BEGIN EXERCISE INPUTS
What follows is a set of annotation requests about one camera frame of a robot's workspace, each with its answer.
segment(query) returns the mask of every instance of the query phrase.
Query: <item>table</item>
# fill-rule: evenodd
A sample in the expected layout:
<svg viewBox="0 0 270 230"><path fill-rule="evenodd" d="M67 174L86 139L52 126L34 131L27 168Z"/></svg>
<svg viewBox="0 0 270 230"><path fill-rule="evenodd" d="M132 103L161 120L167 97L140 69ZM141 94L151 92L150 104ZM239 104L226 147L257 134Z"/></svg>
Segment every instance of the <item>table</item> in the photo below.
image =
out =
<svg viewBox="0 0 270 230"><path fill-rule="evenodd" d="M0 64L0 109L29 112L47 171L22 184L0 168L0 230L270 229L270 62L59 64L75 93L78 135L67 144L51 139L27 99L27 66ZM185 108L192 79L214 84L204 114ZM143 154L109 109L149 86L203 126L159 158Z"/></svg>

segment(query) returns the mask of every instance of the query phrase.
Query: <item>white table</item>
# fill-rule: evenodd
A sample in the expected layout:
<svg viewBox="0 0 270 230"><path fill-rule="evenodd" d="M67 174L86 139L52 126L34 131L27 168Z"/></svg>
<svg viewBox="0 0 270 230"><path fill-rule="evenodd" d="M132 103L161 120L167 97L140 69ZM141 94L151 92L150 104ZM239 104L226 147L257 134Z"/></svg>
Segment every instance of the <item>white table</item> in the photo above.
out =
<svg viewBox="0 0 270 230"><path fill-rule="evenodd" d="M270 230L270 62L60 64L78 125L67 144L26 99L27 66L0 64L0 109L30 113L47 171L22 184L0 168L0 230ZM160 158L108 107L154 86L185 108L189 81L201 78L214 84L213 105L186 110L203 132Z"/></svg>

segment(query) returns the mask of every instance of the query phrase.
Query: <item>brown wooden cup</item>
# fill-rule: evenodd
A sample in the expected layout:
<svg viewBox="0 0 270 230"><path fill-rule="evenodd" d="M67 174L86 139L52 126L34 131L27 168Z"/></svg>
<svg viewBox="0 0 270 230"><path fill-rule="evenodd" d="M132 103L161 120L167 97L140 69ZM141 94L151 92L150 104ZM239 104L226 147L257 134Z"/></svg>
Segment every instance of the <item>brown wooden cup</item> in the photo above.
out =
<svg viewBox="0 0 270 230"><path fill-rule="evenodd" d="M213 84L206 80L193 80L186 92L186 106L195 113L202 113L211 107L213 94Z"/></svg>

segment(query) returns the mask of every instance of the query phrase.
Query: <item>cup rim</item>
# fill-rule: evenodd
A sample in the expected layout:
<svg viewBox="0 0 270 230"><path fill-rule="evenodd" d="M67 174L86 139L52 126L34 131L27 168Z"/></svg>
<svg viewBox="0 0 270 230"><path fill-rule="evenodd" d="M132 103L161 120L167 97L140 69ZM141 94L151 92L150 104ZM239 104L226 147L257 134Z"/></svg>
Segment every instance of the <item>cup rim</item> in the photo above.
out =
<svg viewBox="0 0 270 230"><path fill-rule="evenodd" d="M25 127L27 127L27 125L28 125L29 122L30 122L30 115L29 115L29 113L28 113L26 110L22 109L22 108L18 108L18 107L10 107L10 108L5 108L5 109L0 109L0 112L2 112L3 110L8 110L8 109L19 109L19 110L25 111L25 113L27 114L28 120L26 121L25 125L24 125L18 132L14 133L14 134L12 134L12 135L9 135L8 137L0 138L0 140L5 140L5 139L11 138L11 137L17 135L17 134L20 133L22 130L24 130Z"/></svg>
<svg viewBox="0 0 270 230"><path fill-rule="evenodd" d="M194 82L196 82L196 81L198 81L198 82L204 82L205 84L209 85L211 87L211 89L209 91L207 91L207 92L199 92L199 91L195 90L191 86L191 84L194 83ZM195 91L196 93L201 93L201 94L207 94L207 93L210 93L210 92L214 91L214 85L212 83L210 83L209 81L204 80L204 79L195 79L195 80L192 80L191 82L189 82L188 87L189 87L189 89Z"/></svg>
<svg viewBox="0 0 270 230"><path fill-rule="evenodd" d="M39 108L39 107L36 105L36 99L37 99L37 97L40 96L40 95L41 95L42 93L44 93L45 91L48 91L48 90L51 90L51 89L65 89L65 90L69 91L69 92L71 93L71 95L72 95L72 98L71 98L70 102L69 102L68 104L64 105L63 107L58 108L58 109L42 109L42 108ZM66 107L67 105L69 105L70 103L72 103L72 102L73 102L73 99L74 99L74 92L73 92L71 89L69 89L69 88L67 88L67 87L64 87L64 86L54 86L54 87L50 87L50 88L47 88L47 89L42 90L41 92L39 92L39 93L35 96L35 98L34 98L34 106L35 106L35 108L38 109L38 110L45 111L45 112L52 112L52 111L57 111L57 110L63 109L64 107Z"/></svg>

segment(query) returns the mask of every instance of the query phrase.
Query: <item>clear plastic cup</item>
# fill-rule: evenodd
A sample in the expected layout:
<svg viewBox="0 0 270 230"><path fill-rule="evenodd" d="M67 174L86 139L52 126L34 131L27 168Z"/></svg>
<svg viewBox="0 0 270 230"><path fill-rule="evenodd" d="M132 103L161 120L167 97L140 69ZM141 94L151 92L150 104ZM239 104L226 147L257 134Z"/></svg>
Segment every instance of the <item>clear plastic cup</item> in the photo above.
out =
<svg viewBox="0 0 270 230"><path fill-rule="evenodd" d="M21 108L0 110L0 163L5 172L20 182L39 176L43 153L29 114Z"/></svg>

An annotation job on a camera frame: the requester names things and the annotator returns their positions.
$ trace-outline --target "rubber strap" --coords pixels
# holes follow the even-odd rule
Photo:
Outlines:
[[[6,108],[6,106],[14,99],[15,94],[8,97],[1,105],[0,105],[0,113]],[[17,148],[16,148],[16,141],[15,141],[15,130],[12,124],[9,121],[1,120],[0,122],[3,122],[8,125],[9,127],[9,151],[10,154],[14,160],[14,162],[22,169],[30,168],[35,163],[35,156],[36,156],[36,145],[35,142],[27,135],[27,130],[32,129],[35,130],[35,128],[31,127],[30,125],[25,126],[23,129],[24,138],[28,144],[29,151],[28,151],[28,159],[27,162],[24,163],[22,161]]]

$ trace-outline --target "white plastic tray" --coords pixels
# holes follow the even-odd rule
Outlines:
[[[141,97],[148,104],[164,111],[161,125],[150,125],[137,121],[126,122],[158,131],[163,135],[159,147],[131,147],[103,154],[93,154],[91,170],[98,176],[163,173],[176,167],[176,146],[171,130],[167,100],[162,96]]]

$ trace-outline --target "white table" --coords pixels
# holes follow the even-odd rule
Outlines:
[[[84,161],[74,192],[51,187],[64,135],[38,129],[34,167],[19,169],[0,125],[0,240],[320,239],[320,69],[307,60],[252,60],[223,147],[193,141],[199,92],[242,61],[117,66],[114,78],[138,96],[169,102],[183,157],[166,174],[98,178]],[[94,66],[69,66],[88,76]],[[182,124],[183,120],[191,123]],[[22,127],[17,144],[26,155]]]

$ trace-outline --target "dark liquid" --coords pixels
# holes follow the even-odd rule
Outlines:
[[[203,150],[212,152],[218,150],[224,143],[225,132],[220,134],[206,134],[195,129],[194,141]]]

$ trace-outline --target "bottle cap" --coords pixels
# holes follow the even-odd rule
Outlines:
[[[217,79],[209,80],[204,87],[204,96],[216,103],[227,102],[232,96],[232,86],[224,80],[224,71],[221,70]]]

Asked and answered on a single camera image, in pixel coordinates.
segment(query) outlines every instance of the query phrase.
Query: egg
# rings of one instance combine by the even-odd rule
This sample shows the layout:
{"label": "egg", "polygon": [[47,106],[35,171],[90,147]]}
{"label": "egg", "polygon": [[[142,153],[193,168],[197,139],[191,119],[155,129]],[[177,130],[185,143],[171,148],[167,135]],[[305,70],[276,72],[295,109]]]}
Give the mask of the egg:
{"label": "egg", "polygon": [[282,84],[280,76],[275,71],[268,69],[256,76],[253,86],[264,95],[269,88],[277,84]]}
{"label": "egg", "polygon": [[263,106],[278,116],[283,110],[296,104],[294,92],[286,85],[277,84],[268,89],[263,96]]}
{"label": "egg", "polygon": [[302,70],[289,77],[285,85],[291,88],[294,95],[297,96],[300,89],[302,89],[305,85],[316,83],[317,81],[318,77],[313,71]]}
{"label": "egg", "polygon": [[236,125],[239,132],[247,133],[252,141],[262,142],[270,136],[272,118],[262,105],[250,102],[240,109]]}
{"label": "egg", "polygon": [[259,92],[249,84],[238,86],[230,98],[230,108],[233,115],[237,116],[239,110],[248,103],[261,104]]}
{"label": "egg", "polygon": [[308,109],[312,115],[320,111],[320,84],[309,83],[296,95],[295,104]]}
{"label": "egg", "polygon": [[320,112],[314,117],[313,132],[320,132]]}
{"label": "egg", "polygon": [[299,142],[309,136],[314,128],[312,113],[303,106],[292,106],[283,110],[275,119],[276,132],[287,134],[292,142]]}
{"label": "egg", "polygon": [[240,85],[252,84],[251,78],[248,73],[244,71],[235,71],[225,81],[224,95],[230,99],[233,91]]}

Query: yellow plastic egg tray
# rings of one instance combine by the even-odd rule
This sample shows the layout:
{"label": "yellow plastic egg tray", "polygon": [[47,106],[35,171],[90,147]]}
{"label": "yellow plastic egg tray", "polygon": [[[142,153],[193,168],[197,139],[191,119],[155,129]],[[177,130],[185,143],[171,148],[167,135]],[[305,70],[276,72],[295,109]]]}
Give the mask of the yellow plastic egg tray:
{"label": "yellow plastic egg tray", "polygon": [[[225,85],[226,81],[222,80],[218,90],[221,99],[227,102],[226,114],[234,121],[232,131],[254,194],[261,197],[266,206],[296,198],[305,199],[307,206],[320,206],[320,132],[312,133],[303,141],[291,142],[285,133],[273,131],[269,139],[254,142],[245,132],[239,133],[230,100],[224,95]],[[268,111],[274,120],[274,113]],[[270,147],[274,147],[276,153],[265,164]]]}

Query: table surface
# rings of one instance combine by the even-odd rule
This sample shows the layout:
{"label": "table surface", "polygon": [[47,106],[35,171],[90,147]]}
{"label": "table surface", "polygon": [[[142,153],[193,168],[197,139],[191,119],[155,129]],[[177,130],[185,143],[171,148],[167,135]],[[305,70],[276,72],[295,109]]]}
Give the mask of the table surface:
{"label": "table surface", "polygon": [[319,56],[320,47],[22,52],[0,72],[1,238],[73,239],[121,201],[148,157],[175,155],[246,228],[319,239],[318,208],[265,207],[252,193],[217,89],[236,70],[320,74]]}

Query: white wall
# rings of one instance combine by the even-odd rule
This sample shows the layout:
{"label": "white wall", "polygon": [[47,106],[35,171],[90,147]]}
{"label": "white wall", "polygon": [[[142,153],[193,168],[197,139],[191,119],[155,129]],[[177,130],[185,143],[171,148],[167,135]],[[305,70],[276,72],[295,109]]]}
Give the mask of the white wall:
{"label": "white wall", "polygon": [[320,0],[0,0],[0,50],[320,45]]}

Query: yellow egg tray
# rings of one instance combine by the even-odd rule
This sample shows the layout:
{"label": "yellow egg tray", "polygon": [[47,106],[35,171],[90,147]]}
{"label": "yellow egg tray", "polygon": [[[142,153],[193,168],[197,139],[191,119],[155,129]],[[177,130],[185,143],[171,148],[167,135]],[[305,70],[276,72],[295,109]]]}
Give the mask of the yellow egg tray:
END EXERCISE INPUTS
▶ **ACTIVITY**:
Restate, word for word and without additions, every line from the top of the listing above through the line that contains "Segment every instance of the <item>white".

▶ **EXPECTED ANSWER**:
What follows is a set of annotation requests about one camera frame of a robot's workspace, each with its answer.
segment(query) returns the mask of every instance of the query phrase.
Query: <item>table</item>
# fill-rule: evenodd
A sample in the expected layout:
<svg viewBox="0 0 270 230"><path fill-rule="evenodd" d="M67 174L86 139L52 126L34 131L27 168Z"/></svg>
<svg viewBox="0 0 270 230"><path fill-rule="evenodd" d="M132 103L161 120L167 97L140 69ZM141 94L151 92L150 104ZM239 104L226 147L257 134Z"/></svg>
Segment every instance of the <item>table</item> in the photo below.
image =
out =
<svg viewBox="0 0 270 230"><path fill-rule="evenodd" d="M0 64L0 109L29 112L47 171L22 184L0 168L0 230L270 229L270 62L59 64L75 93L78 135L67 144L51 139L27 99L27 66ZM185 108L192 79L214 84L204 114ZM143 154L109 109L149 86L203 126L159 158Z"/></svg>

segment(query) returns the mask of every instance of the query phrase.
Query: <item>white table</item>
# fill-rule: evenodd
A sample in the expected layout:
<svg viewBox="0 0 270 230"><path fill-rule="evenodd" d="M67 174L86 139L52 126L34 131L27 168Z"/></svg>
<svg viewBox="0 0 270 230"><path fill-rule="evenodd" d="M132 103L161 120L167 97L140 69ZM141 94L151 92L150 104ZM239 104L226 147L257 134Z"/></svg>
Segment every instance of the <item>white table</item> in the photo above.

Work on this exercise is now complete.